Detailed Programme and abstracts

Saturday, 2 October – 11.00-12.00 (Red Room)

P9.1. ARDEM: an expanding network devoted to people with dementia in a Belgian rural area

Christian Gilles, MD, Centre Hospitalier de l'Ardenne, Geriatrics Dpt and Memory Clinic, Libramont, Belgium, Christian.Gilles@CHA.BE, on behalf of the ARDEM group.

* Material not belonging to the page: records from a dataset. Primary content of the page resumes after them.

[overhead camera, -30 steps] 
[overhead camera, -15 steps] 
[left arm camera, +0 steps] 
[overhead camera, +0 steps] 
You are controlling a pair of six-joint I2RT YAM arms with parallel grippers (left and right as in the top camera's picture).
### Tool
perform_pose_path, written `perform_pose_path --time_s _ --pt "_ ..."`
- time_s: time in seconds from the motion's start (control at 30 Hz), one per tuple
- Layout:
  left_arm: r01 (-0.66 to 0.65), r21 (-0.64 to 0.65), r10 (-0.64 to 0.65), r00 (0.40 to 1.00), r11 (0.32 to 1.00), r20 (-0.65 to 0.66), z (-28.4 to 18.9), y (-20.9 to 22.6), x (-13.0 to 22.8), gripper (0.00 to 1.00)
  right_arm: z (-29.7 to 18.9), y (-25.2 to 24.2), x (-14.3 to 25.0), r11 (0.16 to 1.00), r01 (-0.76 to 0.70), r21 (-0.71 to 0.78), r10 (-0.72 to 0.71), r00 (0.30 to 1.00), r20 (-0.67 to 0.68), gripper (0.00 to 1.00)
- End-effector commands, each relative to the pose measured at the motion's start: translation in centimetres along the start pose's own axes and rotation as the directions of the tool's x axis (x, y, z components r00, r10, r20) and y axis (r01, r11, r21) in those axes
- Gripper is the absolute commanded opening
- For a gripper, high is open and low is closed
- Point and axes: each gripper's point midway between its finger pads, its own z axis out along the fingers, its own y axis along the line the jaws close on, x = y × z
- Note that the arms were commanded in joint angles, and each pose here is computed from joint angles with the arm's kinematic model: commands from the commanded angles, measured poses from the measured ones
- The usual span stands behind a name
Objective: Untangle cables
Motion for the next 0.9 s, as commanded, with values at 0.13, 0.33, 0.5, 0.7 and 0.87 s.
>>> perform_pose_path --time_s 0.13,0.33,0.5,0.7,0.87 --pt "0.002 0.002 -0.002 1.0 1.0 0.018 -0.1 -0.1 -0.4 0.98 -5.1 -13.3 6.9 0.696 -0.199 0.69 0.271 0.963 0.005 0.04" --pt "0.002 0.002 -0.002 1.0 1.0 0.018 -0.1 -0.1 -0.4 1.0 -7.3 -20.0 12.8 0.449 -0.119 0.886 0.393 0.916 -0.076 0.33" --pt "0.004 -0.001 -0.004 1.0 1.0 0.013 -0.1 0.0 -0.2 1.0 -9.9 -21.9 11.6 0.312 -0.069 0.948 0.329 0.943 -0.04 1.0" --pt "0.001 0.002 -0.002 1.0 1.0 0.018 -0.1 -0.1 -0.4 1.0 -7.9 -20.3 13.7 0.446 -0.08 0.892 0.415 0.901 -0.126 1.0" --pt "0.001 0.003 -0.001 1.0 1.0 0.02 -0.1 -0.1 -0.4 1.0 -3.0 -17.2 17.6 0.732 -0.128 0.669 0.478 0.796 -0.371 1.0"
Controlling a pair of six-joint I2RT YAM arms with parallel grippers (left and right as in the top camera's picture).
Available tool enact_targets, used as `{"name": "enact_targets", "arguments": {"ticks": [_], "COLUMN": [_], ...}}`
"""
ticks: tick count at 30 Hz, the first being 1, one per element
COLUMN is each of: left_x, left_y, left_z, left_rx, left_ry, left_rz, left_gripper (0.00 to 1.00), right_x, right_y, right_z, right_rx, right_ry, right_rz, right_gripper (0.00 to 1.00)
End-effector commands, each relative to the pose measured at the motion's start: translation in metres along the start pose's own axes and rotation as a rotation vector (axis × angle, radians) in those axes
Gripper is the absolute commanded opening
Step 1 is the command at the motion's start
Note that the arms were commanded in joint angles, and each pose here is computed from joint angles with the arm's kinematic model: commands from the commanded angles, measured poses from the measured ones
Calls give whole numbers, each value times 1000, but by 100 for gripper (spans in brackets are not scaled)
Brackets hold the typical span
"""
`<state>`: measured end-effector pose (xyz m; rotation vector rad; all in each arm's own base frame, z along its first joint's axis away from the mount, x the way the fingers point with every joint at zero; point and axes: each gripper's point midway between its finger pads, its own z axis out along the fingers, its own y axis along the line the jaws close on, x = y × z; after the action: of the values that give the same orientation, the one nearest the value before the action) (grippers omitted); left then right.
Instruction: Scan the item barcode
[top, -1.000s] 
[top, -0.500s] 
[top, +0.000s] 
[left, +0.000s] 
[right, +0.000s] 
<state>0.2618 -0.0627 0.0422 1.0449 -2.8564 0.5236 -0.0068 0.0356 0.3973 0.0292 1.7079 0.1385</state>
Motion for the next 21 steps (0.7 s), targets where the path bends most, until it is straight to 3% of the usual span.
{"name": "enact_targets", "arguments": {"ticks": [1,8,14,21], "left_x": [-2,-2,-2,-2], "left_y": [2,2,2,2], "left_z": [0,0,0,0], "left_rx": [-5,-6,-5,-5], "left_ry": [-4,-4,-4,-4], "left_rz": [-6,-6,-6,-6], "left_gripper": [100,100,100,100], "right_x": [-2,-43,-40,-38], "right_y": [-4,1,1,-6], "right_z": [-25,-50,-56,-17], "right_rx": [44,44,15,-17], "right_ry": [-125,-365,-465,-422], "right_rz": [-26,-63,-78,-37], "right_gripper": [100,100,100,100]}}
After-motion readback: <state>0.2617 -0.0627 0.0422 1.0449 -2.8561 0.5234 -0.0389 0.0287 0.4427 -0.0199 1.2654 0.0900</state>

It is not acceptable that living in the countryside equates with a loss of chance of being properly rescued and treated. The province of Luxembourg is the widest Belgian province. It is sparsely populated and has no big city. The health authority is facing the challenge of providing facilities that are evenly distributed and accessible to all the citizens. The case of dementias goes beyond those common issues. Elderly people who spent all their life in this area remain less well informed of the meaning of cognitive impairment. Because of isolation or because everybody is aware of what happens to the neighbour in small villages, they can be shy of seeking help. On the other hand, fewer skilled professionals are available. It has been emphasized that a diagnosis of dementia is stigmatizing and that efforts should be made to keep the patients involved in the social life. Again, such opportunities are less accessible in the countryside than in cities.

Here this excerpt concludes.